OES estimates are constructed from a sample of about 1.2 million establishments. Each year, two semiannual panels of approximately 200,000 sampled establishments are contacted, one panel in May and the other in November. Responses are obtained by mail, Internet or other electronic means, email, telephone, or personal visit. The May 2017 estimates are based on responses from six semiannual panels collected over a 3-year period: May 2017, November 2016, May 2016, November 2015, May 2015, and November 2014. The overall national response rate for the six panels, based on the 50 states and the District of Columbia, is 72 percent based on establishments and 68 percent based on weighted sampled employment. The unweighted sample employment of 82 million across all six semiannual panels represents approximately 58 percent of total national employment. The sample in the Kansas City Metropolitan Statistical Area included 7,386 establishments with a response rate of 65 percent. For more information about OES concepts and methodology, go to www.bls.gov/oes/current/oes_tec.htm.

The May 2017 OES estimates are based on the 2010 Standard Occupational Classification (SOC) system and the 2012 North American Industry Classification System (NAICS).
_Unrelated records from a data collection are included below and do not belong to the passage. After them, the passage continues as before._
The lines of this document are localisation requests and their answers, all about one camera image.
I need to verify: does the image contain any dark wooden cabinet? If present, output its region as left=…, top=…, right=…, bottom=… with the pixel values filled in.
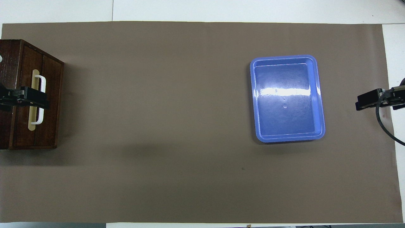
left=0, top=39, right=64, bottom=150

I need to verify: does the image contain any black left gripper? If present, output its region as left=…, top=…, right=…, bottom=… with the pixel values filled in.
left=0, top=83, right=50, bottom=111

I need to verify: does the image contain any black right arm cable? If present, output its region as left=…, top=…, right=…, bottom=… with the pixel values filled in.
left=376, top=90, right=405, bottom=146

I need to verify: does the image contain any white drawer handle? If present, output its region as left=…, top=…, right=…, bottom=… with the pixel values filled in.
left=31, top=75, right=47, bottom=125

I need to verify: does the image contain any brown table mat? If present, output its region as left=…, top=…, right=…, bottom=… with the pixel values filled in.
left=0, top=21, right=404, bottom=224

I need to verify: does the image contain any beige handle backing plate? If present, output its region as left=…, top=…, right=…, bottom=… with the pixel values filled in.
left=28, top=69, right=40, bottom=131

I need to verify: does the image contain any blue plastic tray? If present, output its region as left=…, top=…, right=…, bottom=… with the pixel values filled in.
left=250, top=55, right=326, bottom=143

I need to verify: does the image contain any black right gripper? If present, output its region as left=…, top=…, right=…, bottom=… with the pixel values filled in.
left=355, top=78, right=405, bottom=111
Information about the 2010 SOC is available on the BLS website at www.bls.gov/soc and information about the 2012 NAICS is available at www.bls.gov/bls/naics.htm.
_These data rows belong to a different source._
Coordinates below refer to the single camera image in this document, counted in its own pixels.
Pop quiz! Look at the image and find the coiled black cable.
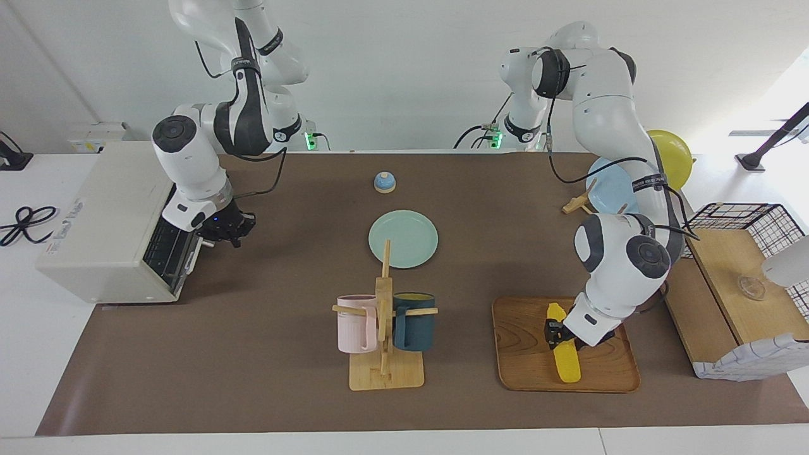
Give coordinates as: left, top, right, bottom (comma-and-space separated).
0, 206, 59, 247

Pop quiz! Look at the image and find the oven door with glass window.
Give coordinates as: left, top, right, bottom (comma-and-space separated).
166, 201, 209, 299

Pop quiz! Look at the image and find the wooden plate rack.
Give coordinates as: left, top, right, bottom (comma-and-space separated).
563, 179, 633, 219

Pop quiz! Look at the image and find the yellow plate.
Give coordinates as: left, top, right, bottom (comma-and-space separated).
646, 130, 694, 191

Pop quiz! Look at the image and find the dark blue mug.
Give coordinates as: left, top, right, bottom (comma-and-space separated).
392, 292, 437, 352

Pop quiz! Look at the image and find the white wall box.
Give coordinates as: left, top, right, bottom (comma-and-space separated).
68, 123, 130, 154

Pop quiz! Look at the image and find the brown wooden tray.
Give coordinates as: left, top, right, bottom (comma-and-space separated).
492, 296, 641, 394

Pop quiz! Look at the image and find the light wooden stepped shelf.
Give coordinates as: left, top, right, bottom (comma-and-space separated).
664, 227, 809, 380

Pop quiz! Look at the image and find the black clamp base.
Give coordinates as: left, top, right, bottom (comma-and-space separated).
0, 131, 33, 171

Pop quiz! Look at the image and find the pink mug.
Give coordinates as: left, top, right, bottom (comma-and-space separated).
336, 294, 380, 355

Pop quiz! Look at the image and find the black wire basket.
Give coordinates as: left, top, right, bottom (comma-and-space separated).
679, 202, 809, 317

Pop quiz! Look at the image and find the white rounded object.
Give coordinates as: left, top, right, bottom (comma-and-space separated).
761, 235, 809, 288

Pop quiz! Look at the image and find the yellow corn cob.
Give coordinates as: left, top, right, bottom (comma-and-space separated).
547, 302, 581, 384

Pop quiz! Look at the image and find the small clear glass dish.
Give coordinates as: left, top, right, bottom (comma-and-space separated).
736, 276, 767, 301

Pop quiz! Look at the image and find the cream toaster oven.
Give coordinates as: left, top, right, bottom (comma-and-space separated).
36, 140, 204, 305

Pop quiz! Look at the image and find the brown table mat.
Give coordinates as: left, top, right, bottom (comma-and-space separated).
36, 152, 809, 437

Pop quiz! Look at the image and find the light blue plate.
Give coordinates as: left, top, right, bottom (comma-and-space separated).
586, 157, 658, 215

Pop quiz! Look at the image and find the pale green plate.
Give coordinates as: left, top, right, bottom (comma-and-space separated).
368, 210, 439, 269

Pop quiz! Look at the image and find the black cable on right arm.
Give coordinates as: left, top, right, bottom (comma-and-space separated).
190, 35, 288, 200

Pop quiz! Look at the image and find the white checkered cloth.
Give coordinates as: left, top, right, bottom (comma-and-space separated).
692, 333, 809, 382

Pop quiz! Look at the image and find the black base cable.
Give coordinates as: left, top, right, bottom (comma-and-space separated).
453, 95, 514, 150

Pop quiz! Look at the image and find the wooden mug tree rack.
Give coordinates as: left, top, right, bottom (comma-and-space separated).
332, 239, 439, 391
Metropolitan area definitions

The substate area data published in this release reflect the standards and definitions established by the U.S. Office of Management and Budget.

The Kansas City, Mo.-Kan., Metropolitan Statistical Area includes Bates, Caldwell, Cass, Clay, Clinton, Jackson, Lafayette, Platte, and Ray Counties of Missouri, and Johnson, Leavenworth, Linn, Miami, and Wyandotte Counties of Kansas.

Additional information

OES data are available on our regional web page at www.bls.gov/regions/mountain-plains. Answers to frequently asked questions about the OES data are available at www.bls.gov/oes/oes_ques.htm. Detailed technical information about the OES survey is available in our Survey Methods and Reliability Statement on the BLS website at www.bls.gov/oes/current/methods_statement.pdf.

Information in this release will be made available to sensory impaired individuals upon request . Voice phone: (202) 691-5200; Federal Relay Service: (800) 877-8339.

Table 1. Employment and wage data from the Occupational Employment Statistics survey, by occupation, Kansas City Metropolitan Statistical Area, May 2017
Occupation (1) Employment Mean wages
Level (2) Location quotient (3) Hourly Annual (4)

Computer and mathematical occupations

44,440 1.4 $38.36 $79,800

Computer and information research scientists

110 0.5 51.48 107,080

Computer systems analysts

6,980 1.6 40.73 84,710

Information security analysts

1,190 1.5 40.33 83,890

Computer programmers

2,820 1.5 38.22 79,490

Software developers, applications

8,260 1.3 43.43 90,330

Software developers, systems software

3,120 1.1 47.97 99,780

Web developers

950 1.0 30.12 62,640

Database administrators

1,180 1.4 41.59 86,510

Network and computer systems administrators

4,870 1.8 38.92 80,950

Computer network architects

1,870 1.6 46.92 97,590

Computer user support specialists

7,280 1.6 23.18 48,220

Computer network support specialists

1,670 1.2 29.79 61,970

Computer occupations, all other

2,900 1.2 41.57 86,470

Actuaries

340 2.4 56.58 117,690

Operations research analysts

640 0.8 41.73 86,790

Statisticians

270 1.0 41.41 86,140

Footnotes:
(1) For a complete listing of all detailed occupations in Kansas City, MO-KS, see www.bls.gov/oes/current/oes_28140.htm.
(2) Estimates for detailed occupations do not sum to the totals because the totals include occupations not shown separately. Estimates do not include self-employed workers.
(3) The location quotient is the ratio of the area concentration of occupational employment to the national average concentration. A location quotient greater than one indicates the occupation has a higher share of employment than average, and a location quotient less than one indicates the occupation is less prevalent in the area than average.
(4) Annual wages have been calculated by multiplying the hourly mean wage by a "year-round, full-time" hours figure of 2,080 hours; for those occupations where there is not an hourly mean wage published, the annual wage has been directly calculated from the reported survey data.